# Records for this task:
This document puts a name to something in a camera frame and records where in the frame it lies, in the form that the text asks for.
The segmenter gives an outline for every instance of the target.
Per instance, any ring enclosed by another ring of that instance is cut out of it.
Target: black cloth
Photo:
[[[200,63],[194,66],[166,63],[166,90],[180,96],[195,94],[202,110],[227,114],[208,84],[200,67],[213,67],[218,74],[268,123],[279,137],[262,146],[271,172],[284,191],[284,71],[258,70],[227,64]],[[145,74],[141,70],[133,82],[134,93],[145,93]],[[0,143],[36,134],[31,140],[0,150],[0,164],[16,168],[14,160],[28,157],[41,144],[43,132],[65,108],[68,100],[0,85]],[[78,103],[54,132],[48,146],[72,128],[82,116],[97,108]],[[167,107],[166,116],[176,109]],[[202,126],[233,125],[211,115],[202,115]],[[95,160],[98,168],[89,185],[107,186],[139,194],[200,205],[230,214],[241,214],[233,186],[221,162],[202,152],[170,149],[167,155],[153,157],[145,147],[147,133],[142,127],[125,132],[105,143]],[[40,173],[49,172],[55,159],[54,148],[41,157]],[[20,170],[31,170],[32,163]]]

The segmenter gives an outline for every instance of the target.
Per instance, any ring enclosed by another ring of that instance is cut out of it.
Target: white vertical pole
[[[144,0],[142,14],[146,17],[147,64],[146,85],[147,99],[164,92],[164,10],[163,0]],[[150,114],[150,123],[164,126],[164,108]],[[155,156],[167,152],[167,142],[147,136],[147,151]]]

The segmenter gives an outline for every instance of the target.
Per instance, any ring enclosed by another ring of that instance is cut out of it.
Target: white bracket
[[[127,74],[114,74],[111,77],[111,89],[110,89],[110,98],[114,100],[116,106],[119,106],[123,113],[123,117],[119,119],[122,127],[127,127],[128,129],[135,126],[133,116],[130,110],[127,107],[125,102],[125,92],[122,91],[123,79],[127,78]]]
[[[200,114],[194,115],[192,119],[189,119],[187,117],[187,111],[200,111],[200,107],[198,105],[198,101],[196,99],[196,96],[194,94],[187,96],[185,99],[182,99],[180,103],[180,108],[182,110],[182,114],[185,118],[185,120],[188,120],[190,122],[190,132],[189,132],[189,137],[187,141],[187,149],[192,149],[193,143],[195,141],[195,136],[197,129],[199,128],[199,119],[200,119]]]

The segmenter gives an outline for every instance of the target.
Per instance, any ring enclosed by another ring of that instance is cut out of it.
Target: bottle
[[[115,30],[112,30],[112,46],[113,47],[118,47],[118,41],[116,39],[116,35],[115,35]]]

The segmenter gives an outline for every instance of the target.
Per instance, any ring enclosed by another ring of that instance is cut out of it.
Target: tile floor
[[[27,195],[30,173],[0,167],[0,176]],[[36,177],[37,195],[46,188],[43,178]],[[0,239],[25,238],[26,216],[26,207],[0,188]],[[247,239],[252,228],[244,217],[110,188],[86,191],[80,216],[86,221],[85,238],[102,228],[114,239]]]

# Assignment:
The records above are to be repeated in full, word for word.

# Solution:
This document puts a name to something in a camera frame and records where in the frame it lies, in the form that the text asks for.
The segmenter gives an outline for every instance of the target.
Per instance, any ring enclosed by another ring of that instance is cut out of it.
Target: black cloth
Photo:
[[[200,63],[194,66],[166,63],[166,90],[180,96],[195,94],[202,110],[227,114],[208,84],[200,67],[213,67],[218,74],[268,123],[279,137],[262,146],[271,172],[284,191],[284,71],[258,70],[227,64]],[[145,74],[141,70],[133,82],[134,93],[145,93]],[[0,143],[36,134],[31,140],[0,150],[0,164],[16,168],[14,160],[28,157],[41,144],[43,132],[65,108],[68,100],[0,85]],[[78,103],[54,132],[48,146],[72,128],[82,116],[97,108]],[[167,107],[166,116],[176,109]],[[202,126],[233,125],[211,115],[202,115]],[[95,160],[98,168],[89,185],[107,186],[139,194],[200,205],[230,214],[241,214],[233,186],[221,162],[202,152],[170,149],[167,155],[153,157],[145,147],[147,133],[142,127],[125,132],[105,143]],[[40,173],[49,172],[55,159],[54,148],[41,157]],[[20,170],[31,170],[32,163]]]

The segmenter gives an outline for every instance of the target.
Per instance, any ring enclosed by another ring of that instance is cut out of it.
Target: white vertical pole
[[[144,0],[142,14],[146,17],[147,64],[146,85],[147,99],[164,92],[164,10],[163,0]],[[150,114],[150,123],[164,126],[164,108]],[[155,156],[167,152],[167,142],[147,136],[147,151]]]

The segmenter gives an outline for every instance of the target.
Per instance, any ring enclosed by another ring of that instance is cut out of it.
Target: white bracket
[[[127,74],[114,74],[111,77],[111,89],[110,89],[110,98],[114,100],[116,106],[119,106],[123,113],[123,117],[119,119],[122,127],[127,127],[128,129],[135,126],[133,116],[130,110],[127,107],[125,102],[125,92],[122,91],[123,79],[127,78]]]
[[[200,114],[194,115],[192,119],[189,119],[187,117],[187,111],[200,111],[200,107],[198,105],[198,101],[196,99],[196,96],[194,94],[187,96],[185,99],[182,99],[180,103],[180,108],[182,110],[182,114],[185,118],[185,120],[188,120],[190,122],[190,132],[189,132],[189,137],[187,141],[187,149],[192,149],[193,143],[195,141],[195,136],[197,129],[199,128],[199,119],[200,119]]]

The segmenter gives an outline for every instance of the target.
Per instance, any ring enclosed by another ring of that instance is cut out of it.
Target: bottle
[[[115,30],[112,30],[112,46],[113,47],[118,47],[118,41],[116,39],[116,35],[115,35]]]

The segmenter gives an outline for every instance of the target.
Per instance, any ring enclosed by another ring of that instance is cut out of it.
Target: tile floor
[[[27,195],[30,173],[0,167],[0,176]],[[36,177],[37,195],[46,188],[43,178]],[[0,239],[25,238],[26,216],[26,207],[0,188]],[[247,239],[252,228],[244,217],[110,188],[86,191],[80,216],[86,221],[85,238],[102,228],[114,239]]]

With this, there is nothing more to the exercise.